PROBLEM: All lines of the material that contain "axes" must be copied out.

GIVEN MATERIAL:
• • • • •

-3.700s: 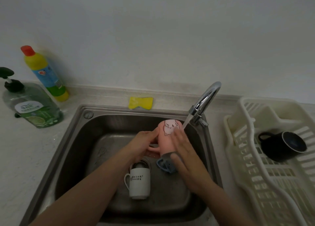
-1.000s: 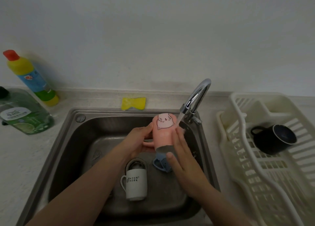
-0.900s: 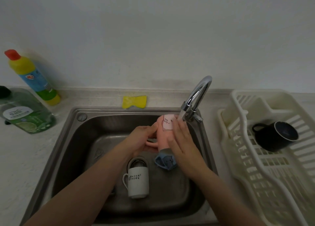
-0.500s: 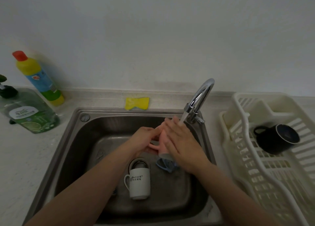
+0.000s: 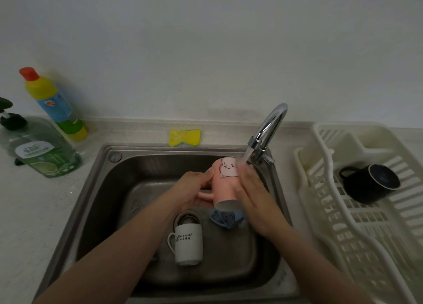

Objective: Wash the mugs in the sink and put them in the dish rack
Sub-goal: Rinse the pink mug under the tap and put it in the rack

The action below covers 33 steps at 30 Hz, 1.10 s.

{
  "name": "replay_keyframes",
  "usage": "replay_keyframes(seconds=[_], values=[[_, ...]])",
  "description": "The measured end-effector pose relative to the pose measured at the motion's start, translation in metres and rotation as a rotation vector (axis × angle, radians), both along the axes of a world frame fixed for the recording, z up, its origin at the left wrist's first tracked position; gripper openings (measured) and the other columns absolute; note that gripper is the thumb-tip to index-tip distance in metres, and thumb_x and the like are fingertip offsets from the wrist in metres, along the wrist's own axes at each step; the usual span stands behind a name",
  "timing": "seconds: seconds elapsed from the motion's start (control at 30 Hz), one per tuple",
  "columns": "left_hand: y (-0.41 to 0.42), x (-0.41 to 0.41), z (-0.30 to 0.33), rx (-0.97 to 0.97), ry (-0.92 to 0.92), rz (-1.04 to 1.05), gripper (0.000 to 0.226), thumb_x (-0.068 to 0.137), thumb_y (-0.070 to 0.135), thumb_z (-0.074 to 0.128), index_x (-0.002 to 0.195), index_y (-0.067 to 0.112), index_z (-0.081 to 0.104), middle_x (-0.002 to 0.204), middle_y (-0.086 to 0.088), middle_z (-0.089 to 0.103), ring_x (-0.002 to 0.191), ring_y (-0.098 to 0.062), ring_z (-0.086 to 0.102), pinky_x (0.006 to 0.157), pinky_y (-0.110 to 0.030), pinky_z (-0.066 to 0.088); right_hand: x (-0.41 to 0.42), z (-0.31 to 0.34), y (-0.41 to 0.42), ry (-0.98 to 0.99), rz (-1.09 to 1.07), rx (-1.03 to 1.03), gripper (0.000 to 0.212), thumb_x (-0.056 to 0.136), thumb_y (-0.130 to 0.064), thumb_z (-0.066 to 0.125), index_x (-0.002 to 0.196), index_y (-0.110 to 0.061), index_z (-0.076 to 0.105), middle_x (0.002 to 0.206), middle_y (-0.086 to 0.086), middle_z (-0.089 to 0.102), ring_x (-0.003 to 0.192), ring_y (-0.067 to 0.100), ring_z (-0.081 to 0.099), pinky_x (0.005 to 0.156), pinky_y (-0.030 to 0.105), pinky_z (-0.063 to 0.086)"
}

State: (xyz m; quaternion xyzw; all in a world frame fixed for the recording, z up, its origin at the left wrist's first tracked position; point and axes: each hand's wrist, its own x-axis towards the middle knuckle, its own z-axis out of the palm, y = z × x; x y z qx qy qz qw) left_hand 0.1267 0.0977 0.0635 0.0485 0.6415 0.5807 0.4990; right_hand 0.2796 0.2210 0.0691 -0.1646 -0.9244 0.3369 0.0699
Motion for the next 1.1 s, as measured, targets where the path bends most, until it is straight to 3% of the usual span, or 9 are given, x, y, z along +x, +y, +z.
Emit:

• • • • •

YOUR RESPONSE:
  "description": "The measured end-effector pose relative to the pose measured at the motion's start, translation in metres and rotation as a rotation vector (axis × angle, radians), both along the axes of a world frame fixed for the recording, z up, its origin at the left wrist's first tracked position; gripper openings (measured) and the other columns absolute; note that gripper is the thumb-tip to index-tip distance in metres, and thumb_x and the like are fingertip offsets from the wrist in metres, along the wrist's own axes at each step; the usual span stands behind a name",
State: (xyz m; quaternion xyzw; all in a world frame fixed for the recording, z up, its origin at the left wrist's first tracked position; point and axes: each hand's wrist, its own x-axis towards the middle knuckle, its own z-axis out of the palm, y = z × x; x y z qx qy qz qw) left_hand 0.1267 0.0977 0.0635 0.0485 0.6415 0.5807 0.4990; right_hand 0.2796 0.2210 0.0691 -0.1646 -0.9244 0.3369 0.0699

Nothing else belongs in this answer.